3. Build feature matrix
4. Classify (LiblineaR)
5. K-fold cross validation
6. Optimize C
7. Optimize features: stopwords, bi-grams, stemming
8. Final classification

As data, again we use the “State of the Union”-addresses. But this time, we operate on paragraphs instead of documents. The file data/sotu_paragraphs.csv provides the speeches in the appropriate format. For each paragraph, we want to know whether it covers content related to domestic or foreign affairs.

As already known, we read the text source (21334 paragraphs from 231 speeches). For the moment, we apply very basic preprocessing.

# load library
library(tm)
library(quanteda)
str(testdata)
## 'data.frame':    38577 obs. of  6 variables:
##  $doc_id : Factor w/ 38459 levels "","$1,000 being usually, on account of their small compensation, filled by",..: 336 1631 2773 3757 3879 3997 4118 4236 4699 353 ...
##  $speech_doc_id: Factor w/ 84 levels "","$60,624,464 2. Newspapers and periodicals, 1 cent per pound",..: 3 3 3 3 3 3 3 3 3 3 ...
##  $speech_type : Factor w/ 5 levels "","10,324,069 4. Parcels, etc., 16 cents a pound",..: 5 5 5 5 5 5 5 5 5 5 ... ##$ president    : Factor w/ 18 levels "","512,977,326 ",..: 5 5 5 5 5 5 5 5 5 5 ...
##  $date : Factor w/ 76 levels "","1790-01-08",..: 2 2 2 2 2 2 2 2 2 2 ... ##$ text         : Factor w/ 4070 levels "","\\Friendly relations with all, but entangling alliances with none,\\ has long\nbeen a maxim with us. Our true m"| __truncated__,..: 653 895 1336 235 45 3145 3529 2903 3785 3766 ...

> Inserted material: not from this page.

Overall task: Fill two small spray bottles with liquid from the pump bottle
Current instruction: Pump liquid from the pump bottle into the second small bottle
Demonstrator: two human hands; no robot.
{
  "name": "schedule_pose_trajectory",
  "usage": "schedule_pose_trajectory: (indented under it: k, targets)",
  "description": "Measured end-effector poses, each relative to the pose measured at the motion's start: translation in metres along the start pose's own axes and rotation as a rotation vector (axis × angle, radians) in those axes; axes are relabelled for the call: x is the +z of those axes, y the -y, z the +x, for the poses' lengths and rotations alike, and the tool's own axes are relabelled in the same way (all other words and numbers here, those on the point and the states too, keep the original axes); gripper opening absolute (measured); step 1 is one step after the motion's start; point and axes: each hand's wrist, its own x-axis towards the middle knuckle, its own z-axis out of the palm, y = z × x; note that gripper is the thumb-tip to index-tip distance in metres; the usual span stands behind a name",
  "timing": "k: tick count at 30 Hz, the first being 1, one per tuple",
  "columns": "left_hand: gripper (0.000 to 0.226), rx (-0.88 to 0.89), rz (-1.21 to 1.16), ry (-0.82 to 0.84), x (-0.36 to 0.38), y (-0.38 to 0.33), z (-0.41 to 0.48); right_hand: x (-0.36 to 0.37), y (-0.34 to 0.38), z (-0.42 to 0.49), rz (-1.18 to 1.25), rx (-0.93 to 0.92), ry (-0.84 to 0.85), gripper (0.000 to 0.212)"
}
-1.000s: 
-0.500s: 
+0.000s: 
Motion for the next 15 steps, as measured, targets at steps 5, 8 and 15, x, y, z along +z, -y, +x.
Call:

Now that the test data is loaded into “R”, we load a list of stopwords into “R”.

# load stop words
# inspect stop words
head(english_stopwords)
## [1] "a"         "a's"       "able"      "about"     "above"     "according"
# create corpus object
corpus <- Corpus(DataframeSource(testdata))
# preprocessing chain
processedCorpus <- tm_map(corpus, content_transformer(tolower))
processedCorpus <- tm_map(processedCorpus, removePunctuation, preserve_intra_word_dashes = TRUE)
processedCorpus <- tm_map(processedCorpus, removeNumbers)
processedCorpus <- tm_map(processedCorpus, stripWhitespace)
# inspect corpus
as.character(processedCorpus[[2]])
## [1] "i embrace with great satisfaction the opportunity which now presents itself of congratulating you on the present favorable prospects of our public affairs the recent accession of the important state of north carolina to the constitution of the united states of which official information has been received the rising credit and respectability of our country the general and increasing good will toward the government of the union and the concord peace and plenty with which we are blessed are circumstances auspicious in an eminent degree to our national prosperity"

We provide 300 manually annotated example paragraphs as training data. In the file “paragraph_training_data.txt”, the paragraph id and the corresponding category is stored.

# load training data (already annotated)
# inspect data
colnames(trainingData); str(trainingData)
## [1] "ID"    "LABEL"
## 'data.frame':    300 obs. of  2 variables:
##  $ID : int 15155 5251 8312 1950 20521 234 12249 16303 18626 876 ... ##$ LABEL: Factor w/ 2 levels "DOMESTIC","FOREIGN": 1 1 2 1 1 2 1 1 2 1 ...

How is the ratio between domestic and foreign content in the training data?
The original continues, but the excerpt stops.